Last year, I made Mother’s Day more of an “All-Women” day. The Bishop appreciated my choices, and liked things. Told me that he did and that I was diplomatic, but I asked why at least one of the hymns was unusually quiet. He and I both had no idea. Turns out that I got side-swiped by an over-reaching organist printing off his own version of a hymn, and then getting told off second-hand that my choices were not what people wanted for a day about MOM’s. Relief Society was a battleground that day, and I was just glad when it was over.
This year, I learned my lesson and decided to make the biggest gestures that I could.
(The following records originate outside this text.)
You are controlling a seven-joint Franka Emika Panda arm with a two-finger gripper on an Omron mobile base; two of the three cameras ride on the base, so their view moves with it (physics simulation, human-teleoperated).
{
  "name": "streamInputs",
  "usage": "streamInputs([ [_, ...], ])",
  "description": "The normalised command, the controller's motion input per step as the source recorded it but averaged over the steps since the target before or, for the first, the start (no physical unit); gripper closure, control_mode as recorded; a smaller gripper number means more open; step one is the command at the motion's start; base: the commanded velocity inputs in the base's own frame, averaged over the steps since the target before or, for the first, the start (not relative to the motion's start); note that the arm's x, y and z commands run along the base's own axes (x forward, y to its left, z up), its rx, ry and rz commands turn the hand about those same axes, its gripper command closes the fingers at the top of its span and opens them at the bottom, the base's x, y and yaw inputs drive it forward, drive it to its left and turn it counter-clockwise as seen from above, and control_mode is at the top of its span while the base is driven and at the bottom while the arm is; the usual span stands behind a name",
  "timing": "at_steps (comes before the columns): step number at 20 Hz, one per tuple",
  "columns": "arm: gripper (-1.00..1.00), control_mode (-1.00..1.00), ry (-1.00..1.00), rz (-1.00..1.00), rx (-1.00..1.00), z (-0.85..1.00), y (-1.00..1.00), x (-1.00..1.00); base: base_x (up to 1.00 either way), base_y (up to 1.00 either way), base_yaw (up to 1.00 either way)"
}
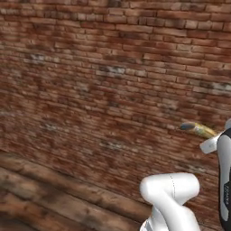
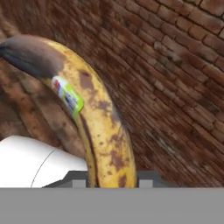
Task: Retrieve the pear and banana from the fridge and place them into the bowl on the dining table.
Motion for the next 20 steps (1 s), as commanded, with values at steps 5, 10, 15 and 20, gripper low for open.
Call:
streamInputs([
  [5,1.0,1.0,0.0,0.0,0.0,0.0,0.0,0.0,0.66,1.0,0.31],
  [10,1.0,1.0,0.0,0.0,0.0,0.0,0.0,0.0,0.52,1.0,0.28],
  [15,1.0,1.0,0.0,0.0,0.0,0.0,0.0,0.0,0.71,1.0,0.23],
  [20,1.0,1.0,0.0,0.0,0.0,0.0,0.0,0.0,0.95,0.98,0.3],
])
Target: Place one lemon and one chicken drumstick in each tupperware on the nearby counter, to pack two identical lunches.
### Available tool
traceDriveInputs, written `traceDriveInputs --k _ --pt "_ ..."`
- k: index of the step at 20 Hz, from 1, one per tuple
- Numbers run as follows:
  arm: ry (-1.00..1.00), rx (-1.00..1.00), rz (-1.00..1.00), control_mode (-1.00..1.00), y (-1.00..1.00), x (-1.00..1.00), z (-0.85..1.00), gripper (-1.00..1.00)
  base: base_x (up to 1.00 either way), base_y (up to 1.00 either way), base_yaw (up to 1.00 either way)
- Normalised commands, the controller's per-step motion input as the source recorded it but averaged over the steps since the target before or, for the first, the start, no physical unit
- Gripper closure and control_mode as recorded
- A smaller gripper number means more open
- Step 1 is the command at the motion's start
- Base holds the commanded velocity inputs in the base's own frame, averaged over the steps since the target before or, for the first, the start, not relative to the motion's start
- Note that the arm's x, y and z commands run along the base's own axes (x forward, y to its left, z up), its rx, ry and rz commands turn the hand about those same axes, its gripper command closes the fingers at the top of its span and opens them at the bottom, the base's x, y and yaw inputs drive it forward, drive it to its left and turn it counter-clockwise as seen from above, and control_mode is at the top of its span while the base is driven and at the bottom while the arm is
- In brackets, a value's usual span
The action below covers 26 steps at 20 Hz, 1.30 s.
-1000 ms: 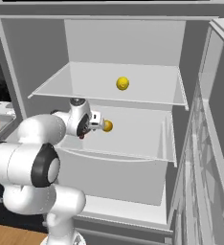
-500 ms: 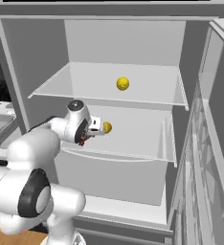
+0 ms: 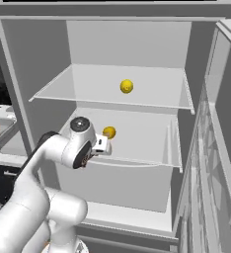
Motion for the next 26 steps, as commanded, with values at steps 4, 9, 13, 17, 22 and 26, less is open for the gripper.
traceDriveInputs --k 4,9,13,17,22,26 --pt "0.00 0.01 0.01 -1.00 -0.05 -0.98 0.94 1.00 0.00 0.00 0.00" --pt "0.00 0.00 0.06 -1.00 0.00 -0.72 0.92 1.00 0.00 0.00 0.00" --pt "0.00 -0.04 0.06 -1.00 0.18 -0.90 0.81 1.00 0.00 0.00 0.00" --pt "0.00 0.00 0.00 1.00 0.00 0.00 0.00 1.00 -1.00 0.37 0.05" --pt "0.00 0.00 0.00 1.00 0.00 0.00 0.00 1.00 -0.98 0.86 0.10" --pt "0.00 0.00 0.00 1.00 0.00 0.00 0.00 1.00 -0.21 1.00 0.08"
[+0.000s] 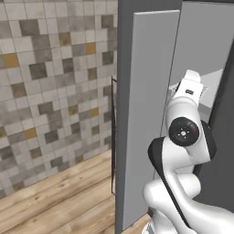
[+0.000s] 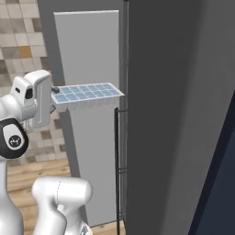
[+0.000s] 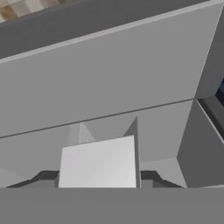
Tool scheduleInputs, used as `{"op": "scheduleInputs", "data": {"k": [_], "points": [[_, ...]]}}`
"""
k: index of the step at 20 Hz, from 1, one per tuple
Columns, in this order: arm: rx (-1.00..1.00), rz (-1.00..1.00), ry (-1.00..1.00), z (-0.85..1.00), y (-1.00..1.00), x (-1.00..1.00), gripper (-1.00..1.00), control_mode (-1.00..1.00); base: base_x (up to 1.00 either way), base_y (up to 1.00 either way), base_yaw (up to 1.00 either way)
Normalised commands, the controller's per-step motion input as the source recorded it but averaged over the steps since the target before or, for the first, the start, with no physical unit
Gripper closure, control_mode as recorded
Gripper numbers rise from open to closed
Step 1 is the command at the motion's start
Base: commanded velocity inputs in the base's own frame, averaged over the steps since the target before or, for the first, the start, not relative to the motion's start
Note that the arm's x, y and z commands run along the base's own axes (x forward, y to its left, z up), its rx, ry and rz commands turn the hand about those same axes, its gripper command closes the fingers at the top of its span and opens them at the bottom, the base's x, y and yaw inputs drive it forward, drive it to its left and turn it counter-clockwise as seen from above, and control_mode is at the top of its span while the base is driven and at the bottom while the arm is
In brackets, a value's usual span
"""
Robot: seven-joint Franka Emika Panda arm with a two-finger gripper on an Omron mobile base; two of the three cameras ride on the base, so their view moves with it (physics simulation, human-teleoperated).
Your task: The ice cube tray has been filled with water. Take the tray and place it in the freezer to make ice. Close the freezer door after placing the tray.
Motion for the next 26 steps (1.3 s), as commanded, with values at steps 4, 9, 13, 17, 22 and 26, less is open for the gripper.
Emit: {"op": "scheduleInputs", "data": {"k": [4,9,13,17,22,26], "points": [[0.0,0.0,0.0,0.0,0.0,0.0,1.0,1.0,0.0,0.0,-0.18],[0.0,0.0,0.0,0.0,0.0,0.0,1.0,1.0,0.0,0.0,-0.23],[0.0,0.0,0.0,0.0,0.0,0.0,1.0,1.0,0.0,0.01,-0.25],[0.0,0.0,0.0,0.0,0.0,0.0,1.0,1.0,-0.07,0.06,-0.25],[0.0,0.0,0.0,0.0,0.0,0.0,1.0,1.0,-0.26,0.08,-0.24],[0.0,0.0,0.0,0.0,0.0,0.0,1.0,1.0,-0.25,0.11,-0.21]]}}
Miracle that it was, I found an appropriate card for the step, and made a point to remind the chorister to have the Primary Mother’s Day songs picked out before the chorister moved. At least six week’s time before deadline. The hymns were carefully picked from the Motherhood topical section. For the choir treat, I got something chocolate. Personally, having a small stash of chocolate-covered almonds on which to rely during a non-Fast Sunday on the hardest Sunday of the year for me literally got me through the day.
I also prepared for Sunday School and RS with bringing a project on which I could work. My version of an adult quiet book is crocheting/knitting the hours of Church away. May not be the best attitude ever, but I’m in the pew and for the worst Sunday of the year, that’s not a bad thing. My phone speakers worked for the practice hymn as all of the women were together and there was no piano, so that was also a mercy.
While I almost got blind-sided by a request by a senior missionary, I told her that I was not making any decisions that day and kept myself in good control. At the end of it all, the three people in there who are as sincere as pure glass talked with me quickly, and my husband and I gave a ride home to a new person who lived five minutes from us. While I wasn’t in a good mood over the course of the meetings in general just attempting to keep my emotions in some version of check, it could have gone a lot worse. I’m grateful that it’s done for the year.
Anyone who doesn’t think that I honor my mother should say it to my face. I do not guarantee violence, but they would get a sound tongue-lashing from me if they did. This was the first year that I posted my mother’s headstone as my facebook cover photo, and I got less commentary this year than any other. I believe that the lack of commentary at me about the day is a good reason to do this every year.
For my step-mother, I do the best that I can. For the mothers in the ward, I venerate their titles and positions. I’m NOT a mother, and I don’t take that title. Mother’s Day is a day for those who have either born, raised, or worked extensively with children and I have done none of those things. I believe that I have the eternal capacity for becoming a mother, but I don’t yet know if my biology will work that way and will not assume fertility or procreative abilities. In the end, it’s not women’s day. It’s MOTHER’S DAY. And I’m not there yet. Thanks for the chocolate, but technically, it doesn’t apply.